= Work instructions =
Across all the entries below, how many lines mention the string "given"? Respond with a single number.

= Information =

# # # #

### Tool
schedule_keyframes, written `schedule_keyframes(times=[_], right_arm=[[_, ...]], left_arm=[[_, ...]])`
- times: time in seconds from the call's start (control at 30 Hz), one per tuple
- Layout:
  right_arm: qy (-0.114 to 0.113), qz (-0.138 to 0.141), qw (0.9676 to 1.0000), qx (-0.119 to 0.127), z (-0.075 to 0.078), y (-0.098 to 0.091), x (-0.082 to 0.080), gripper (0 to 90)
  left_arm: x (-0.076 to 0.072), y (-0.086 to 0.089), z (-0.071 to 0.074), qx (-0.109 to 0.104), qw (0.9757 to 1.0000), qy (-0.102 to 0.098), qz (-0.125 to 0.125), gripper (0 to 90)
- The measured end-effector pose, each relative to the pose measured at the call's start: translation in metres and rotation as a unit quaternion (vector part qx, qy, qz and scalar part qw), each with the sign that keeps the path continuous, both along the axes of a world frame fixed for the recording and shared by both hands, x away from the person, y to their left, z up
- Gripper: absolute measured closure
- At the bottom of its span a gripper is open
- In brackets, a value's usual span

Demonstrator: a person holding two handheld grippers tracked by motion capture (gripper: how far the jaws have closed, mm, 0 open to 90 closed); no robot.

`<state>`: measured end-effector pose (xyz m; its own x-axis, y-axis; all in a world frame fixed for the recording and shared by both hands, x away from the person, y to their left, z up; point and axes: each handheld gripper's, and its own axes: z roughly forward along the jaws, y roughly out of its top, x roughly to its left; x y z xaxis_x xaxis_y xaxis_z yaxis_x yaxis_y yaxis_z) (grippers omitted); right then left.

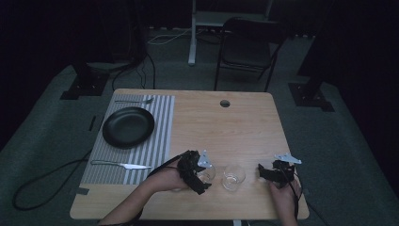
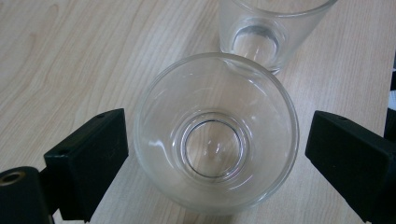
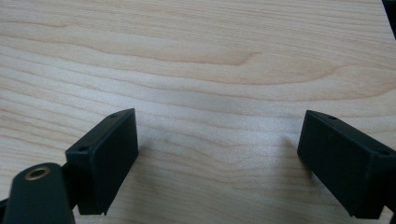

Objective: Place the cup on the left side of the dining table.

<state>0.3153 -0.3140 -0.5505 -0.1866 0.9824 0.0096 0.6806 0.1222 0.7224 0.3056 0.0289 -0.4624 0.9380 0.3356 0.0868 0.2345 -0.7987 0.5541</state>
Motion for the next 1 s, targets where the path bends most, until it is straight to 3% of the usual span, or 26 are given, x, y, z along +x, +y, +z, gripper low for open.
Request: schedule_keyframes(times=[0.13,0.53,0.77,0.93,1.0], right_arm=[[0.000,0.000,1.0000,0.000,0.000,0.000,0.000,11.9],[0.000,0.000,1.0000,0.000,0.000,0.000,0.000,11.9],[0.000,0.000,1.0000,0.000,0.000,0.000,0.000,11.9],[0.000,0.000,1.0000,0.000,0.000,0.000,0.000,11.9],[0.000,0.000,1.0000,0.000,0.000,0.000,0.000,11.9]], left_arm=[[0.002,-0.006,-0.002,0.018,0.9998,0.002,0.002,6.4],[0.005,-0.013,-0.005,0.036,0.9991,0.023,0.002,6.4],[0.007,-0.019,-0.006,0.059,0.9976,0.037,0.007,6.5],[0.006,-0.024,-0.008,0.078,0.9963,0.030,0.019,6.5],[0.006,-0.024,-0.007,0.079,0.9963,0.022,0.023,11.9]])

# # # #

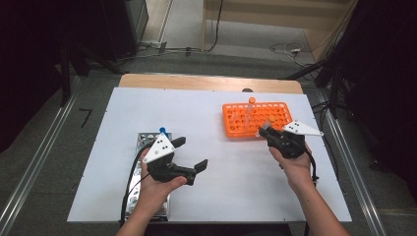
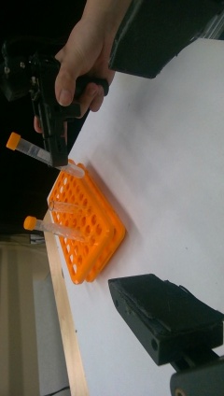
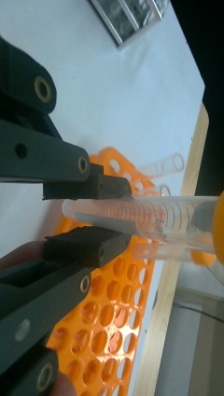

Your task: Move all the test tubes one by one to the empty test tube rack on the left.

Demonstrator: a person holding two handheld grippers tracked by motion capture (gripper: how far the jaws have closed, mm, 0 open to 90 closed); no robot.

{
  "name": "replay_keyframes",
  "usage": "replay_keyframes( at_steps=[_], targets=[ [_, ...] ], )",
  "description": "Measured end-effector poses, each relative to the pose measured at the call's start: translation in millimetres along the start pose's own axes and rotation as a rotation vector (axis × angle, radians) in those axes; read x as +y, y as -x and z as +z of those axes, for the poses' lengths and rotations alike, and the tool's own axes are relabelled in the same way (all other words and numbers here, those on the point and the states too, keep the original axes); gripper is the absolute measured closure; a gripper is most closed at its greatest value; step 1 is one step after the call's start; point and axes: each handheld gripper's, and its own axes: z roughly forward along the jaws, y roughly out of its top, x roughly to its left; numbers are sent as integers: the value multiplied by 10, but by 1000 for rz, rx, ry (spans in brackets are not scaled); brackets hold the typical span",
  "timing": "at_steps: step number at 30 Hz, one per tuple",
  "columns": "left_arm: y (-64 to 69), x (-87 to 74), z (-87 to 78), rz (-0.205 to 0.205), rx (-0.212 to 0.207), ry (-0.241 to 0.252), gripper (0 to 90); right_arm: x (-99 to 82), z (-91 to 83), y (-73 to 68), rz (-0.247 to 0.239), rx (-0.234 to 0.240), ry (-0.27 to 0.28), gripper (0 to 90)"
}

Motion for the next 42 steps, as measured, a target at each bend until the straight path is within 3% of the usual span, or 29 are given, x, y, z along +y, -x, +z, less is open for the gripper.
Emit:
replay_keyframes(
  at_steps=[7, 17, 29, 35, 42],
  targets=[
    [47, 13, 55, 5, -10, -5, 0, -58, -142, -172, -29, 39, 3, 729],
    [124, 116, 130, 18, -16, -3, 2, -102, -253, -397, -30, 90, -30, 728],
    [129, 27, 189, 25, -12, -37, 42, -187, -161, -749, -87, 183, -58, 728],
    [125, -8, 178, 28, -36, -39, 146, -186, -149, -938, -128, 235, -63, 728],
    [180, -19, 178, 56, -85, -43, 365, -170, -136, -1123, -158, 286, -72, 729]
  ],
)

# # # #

= Answer space =
2